**PROBLEM STATEMENT:** For every line in the records that has the word "comma", make a copy.

──────── DATA EXTRACT ────────

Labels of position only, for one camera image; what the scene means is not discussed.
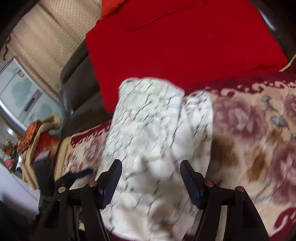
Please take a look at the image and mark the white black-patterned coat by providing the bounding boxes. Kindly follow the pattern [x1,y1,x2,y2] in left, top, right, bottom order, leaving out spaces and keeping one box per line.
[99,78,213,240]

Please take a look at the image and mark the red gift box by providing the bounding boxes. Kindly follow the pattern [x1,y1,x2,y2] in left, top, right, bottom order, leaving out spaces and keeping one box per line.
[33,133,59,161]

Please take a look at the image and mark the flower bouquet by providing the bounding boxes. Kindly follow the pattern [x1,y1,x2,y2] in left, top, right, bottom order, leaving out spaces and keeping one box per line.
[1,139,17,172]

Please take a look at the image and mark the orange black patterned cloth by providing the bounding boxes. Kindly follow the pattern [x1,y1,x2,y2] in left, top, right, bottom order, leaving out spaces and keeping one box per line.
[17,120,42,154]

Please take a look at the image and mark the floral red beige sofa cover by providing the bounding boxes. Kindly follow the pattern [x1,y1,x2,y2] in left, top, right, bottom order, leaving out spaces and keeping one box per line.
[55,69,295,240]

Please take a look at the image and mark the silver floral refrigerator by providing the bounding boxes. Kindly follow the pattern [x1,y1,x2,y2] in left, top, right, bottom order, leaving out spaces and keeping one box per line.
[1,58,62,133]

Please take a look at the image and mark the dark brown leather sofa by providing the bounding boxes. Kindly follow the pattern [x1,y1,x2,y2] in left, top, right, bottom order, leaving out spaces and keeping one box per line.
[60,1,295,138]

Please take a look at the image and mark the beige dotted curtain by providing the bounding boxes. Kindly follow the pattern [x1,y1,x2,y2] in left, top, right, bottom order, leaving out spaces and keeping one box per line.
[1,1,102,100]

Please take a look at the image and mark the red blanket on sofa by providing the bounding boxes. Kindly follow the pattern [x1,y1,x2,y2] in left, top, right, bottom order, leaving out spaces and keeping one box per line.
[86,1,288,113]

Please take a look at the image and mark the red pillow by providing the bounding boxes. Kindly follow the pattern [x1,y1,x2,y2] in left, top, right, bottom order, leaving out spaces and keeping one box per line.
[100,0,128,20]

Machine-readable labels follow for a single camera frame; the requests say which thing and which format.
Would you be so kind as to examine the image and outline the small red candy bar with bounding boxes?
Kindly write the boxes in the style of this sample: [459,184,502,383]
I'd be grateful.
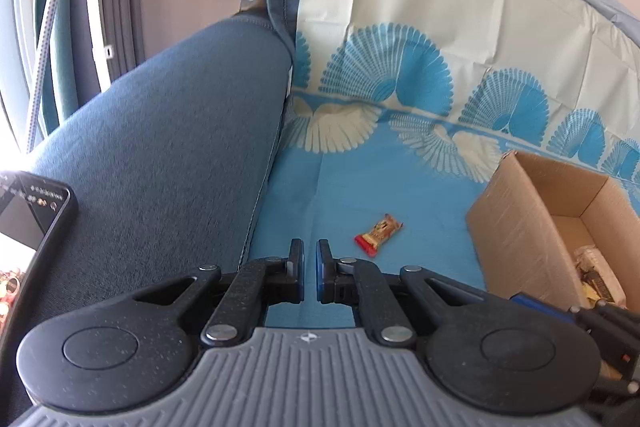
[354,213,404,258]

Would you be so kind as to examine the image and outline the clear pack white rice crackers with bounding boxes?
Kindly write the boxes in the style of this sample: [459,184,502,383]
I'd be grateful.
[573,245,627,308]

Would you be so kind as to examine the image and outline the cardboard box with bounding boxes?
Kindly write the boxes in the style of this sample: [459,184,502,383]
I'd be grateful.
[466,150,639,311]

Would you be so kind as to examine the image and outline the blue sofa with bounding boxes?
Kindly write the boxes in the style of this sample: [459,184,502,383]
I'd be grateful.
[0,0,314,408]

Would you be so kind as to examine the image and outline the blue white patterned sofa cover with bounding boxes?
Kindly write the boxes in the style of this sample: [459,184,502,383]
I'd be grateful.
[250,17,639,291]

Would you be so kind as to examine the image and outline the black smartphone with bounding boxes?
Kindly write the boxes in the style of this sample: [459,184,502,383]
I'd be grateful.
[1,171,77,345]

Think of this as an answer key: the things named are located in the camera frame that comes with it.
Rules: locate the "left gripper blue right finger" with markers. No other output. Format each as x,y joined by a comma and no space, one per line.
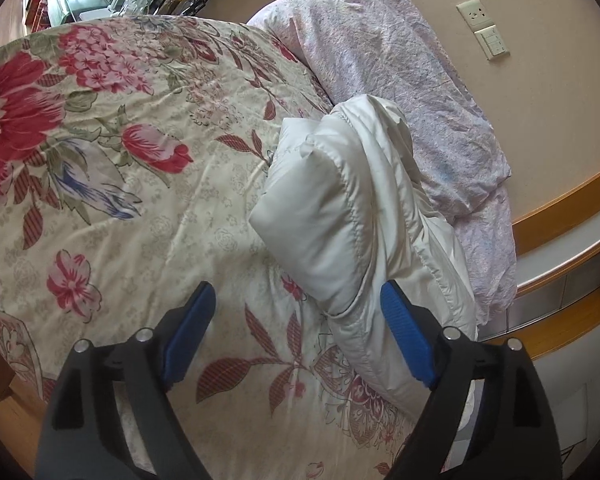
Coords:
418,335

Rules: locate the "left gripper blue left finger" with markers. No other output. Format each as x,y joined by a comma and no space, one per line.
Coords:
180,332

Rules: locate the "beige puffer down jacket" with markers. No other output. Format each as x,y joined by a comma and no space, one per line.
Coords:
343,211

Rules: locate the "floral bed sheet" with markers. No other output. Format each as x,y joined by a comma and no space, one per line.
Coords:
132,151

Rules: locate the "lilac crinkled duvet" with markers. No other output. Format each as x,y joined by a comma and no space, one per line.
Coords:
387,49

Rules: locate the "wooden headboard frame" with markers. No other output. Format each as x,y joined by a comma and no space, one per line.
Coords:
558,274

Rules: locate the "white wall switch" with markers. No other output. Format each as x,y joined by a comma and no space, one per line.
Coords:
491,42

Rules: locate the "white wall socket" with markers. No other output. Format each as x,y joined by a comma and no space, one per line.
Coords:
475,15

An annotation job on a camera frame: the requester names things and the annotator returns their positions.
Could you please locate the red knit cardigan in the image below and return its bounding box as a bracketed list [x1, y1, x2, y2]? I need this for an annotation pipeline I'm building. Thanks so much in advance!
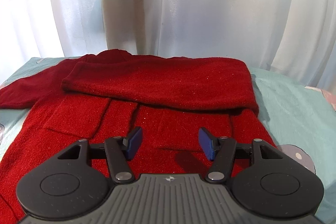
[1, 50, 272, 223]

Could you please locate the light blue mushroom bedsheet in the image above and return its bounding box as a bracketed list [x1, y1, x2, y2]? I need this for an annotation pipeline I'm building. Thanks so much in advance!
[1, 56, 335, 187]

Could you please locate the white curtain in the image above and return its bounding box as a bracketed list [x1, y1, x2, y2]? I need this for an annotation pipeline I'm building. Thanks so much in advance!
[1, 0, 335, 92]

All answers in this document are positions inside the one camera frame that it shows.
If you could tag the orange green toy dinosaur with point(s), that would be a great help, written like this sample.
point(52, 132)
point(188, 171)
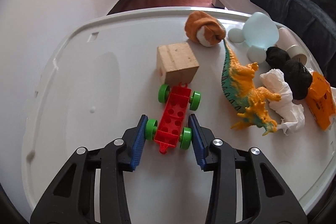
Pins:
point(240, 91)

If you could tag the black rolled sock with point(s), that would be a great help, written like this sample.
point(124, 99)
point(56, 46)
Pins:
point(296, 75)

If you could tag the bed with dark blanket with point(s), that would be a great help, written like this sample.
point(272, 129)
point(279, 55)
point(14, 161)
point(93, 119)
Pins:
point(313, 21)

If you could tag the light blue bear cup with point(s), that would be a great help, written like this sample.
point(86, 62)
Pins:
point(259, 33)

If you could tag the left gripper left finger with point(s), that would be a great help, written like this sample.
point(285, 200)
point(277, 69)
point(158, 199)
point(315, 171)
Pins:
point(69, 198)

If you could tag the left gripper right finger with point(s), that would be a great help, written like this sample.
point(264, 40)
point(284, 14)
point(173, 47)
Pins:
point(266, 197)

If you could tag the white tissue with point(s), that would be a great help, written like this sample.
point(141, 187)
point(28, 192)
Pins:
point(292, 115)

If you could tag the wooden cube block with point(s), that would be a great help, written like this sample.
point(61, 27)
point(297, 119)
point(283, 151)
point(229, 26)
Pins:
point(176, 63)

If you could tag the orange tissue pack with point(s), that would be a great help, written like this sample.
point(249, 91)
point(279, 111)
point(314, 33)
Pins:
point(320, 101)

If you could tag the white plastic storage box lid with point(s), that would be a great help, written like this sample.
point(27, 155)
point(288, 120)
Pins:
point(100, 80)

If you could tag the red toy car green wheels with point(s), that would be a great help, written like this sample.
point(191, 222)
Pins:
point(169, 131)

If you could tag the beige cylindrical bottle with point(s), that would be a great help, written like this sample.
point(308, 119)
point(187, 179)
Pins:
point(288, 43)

────────

**EXERCISE RESULT:**
Rules: locate the "left gripper blue right finger" with markers. No other output. Format each as x,y joined by a comma and no space, one per line.
Rules: locate the "left gripper blue left finger" with markers. No other output. Format each as x,y joined by a comma and no space, one per line.
Rules: locate the "beige puffer down jacket" with markers. No other output. Format each as x,y joined by a comma and no space, one per line.
Rules: locate the "floral bed sheet" with markers. No other output. Format each as x,y joined by a comma and no space, one per line.
Rules: locate the "lilac crinkled duvet" with markers. No other output. Format each as x,y joined by a comma and no space, one per line.
Rules: locate the "wooden headboard frame" with markers. No other output. Format each as x,y joined by a comma and no space, one per line.
Rules: locate the "white wall switch" with markers. No other output. Format each as x,y joined by a comma and no space, one per line.
Rules: locate the "white wall socket" with markers. No other output. Format each as x,y joined by a comma and no space, one per line.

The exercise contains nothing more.